Alte Handelsbörse, Barockhandelsgebäude in Leipzig, Deutschland
Die Alte Börse ist ein zweigeschossiges Barockgebäude mit aufwändigen Fassaden, Säulen und rundbogigen Portalen, die von Handelsgottheiten bewacht werden. Im Inneren beeindrucken künstlerisch gestaltete Decken und Stuckarbeiten jeden Besucher.
Das Gebäude entstand ab 1678, nachdem 30 Kaufleute der Stadt einen neutralen Handelsplatz forderten. Dieses Projekt machte Leipzig zu einem wichtigen Handelszentrum in Mitteleuropa.

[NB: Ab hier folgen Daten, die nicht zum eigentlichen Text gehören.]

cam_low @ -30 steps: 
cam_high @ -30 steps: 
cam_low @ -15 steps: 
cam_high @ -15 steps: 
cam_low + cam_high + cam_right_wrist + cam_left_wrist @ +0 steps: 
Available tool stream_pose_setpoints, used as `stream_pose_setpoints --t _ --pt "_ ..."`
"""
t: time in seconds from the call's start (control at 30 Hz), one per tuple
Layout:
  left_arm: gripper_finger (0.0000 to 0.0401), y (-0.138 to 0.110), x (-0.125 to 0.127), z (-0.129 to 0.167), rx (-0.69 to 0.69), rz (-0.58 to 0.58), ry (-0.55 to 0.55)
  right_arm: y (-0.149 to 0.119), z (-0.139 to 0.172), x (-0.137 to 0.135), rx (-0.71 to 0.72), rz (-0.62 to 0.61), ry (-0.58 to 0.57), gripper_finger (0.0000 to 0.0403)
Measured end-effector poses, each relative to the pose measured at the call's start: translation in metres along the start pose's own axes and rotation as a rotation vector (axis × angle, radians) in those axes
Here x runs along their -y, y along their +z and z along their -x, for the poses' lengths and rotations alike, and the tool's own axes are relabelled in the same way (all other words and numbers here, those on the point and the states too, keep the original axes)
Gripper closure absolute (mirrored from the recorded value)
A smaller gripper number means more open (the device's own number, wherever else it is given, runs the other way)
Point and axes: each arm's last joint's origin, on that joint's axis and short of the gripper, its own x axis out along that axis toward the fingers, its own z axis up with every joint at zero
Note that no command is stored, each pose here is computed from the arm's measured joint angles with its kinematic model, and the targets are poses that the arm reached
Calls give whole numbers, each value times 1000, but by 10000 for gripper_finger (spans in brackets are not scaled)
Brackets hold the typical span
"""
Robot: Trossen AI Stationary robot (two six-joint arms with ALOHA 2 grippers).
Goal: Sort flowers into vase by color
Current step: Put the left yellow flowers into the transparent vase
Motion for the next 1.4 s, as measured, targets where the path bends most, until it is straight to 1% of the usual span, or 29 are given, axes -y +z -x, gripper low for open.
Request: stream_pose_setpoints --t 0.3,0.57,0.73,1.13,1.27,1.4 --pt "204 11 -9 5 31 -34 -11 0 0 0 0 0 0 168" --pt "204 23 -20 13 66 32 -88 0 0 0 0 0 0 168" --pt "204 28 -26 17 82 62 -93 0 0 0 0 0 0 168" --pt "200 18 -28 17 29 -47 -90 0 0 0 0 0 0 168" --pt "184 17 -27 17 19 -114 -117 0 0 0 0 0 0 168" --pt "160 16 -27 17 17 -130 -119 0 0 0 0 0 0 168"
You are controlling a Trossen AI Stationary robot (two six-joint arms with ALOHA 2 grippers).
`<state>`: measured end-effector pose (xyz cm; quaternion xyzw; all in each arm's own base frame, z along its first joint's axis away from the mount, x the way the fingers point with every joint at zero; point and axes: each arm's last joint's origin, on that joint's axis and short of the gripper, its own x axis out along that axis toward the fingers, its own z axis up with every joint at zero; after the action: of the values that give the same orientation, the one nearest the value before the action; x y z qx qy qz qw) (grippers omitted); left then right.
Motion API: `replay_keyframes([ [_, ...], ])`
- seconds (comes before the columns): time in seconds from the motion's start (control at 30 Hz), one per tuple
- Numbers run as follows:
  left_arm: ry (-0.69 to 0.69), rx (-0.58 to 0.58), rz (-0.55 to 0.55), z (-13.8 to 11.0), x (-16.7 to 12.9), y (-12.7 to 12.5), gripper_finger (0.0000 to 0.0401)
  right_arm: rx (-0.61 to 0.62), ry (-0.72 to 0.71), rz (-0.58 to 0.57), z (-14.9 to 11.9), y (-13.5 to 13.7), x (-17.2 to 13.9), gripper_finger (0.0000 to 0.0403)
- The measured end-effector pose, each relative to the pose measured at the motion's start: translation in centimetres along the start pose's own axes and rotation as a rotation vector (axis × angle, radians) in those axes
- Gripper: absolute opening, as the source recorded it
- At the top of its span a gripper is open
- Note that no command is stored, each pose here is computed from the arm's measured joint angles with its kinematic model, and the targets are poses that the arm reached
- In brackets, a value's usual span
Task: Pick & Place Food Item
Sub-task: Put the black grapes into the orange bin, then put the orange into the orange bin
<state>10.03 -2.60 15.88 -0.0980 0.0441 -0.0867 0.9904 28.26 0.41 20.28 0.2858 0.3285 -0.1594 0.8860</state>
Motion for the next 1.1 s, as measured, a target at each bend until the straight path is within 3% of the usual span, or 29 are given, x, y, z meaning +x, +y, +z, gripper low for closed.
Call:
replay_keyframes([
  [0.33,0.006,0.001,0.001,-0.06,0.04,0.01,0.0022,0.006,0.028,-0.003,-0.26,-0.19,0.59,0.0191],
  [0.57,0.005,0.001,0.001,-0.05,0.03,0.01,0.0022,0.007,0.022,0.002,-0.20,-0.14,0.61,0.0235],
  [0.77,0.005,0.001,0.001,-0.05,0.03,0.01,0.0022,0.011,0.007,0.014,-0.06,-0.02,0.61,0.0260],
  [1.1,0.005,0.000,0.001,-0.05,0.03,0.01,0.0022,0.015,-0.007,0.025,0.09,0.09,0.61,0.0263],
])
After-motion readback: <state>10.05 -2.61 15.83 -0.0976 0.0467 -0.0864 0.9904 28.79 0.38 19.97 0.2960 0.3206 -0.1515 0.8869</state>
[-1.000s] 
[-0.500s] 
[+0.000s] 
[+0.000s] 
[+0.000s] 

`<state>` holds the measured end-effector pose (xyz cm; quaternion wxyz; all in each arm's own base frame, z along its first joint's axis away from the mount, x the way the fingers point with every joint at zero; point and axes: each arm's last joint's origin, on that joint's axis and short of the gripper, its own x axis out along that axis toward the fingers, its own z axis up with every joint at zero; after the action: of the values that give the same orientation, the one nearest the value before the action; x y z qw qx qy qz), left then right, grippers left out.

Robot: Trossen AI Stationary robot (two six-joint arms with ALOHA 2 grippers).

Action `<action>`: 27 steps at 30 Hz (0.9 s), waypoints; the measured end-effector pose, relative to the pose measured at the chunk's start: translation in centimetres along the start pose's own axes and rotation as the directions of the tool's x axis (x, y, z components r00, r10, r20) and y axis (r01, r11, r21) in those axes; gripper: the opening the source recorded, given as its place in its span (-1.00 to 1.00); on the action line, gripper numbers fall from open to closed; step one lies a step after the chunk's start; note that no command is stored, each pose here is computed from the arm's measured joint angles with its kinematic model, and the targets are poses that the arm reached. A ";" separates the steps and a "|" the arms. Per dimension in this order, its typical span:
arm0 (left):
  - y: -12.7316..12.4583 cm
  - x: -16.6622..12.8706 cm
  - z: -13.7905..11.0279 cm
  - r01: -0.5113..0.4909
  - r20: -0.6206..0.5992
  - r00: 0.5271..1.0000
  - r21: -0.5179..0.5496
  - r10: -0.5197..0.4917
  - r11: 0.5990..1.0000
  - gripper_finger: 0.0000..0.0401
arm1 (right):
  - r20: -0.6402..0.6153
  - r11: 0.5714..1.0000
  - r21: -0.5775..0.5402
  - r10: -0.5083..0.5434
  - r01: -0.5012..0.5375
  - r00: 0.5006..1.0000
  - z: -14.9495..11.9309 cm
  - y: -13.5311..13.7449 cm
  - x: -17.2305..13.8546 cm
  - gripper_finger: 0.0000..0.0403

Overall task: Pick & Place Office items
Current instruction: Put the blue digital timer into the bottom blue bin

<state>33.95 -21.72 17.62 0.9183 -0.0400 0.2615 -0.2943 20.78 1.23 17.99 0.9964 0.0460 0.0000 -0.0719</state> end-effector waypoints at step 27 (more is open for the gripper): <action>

Im Inneren prägen Deckenmalereien und Stuckarbeiten den Raum mit einer Mischung aus deutschen und italienischen Kunsteinflüssen. Die Kunsthandwerker schufen einen Ort, der bis heute die künstlerische Zusammenarbeit zwischen Nord- und Südeuropa widerspiegelt.
Das Gebäude befindet sich am Naschmarkt und dient heute als Veranstaltungsort für Konzerte, Lesungen und Tagungen. Besucher sollten voraus planen, da die Nutzung je nach Programm variiert.
Das Gebäude ist die älteste Kaufmannsversammlung Leipzigs und bewahrt seine ursprünglichen Barockdetails aus dem 17. Jahrhundert. Diese Elemente machen es zu einem seltenen Beispiel für unveränderte Architektur dieser Zeit.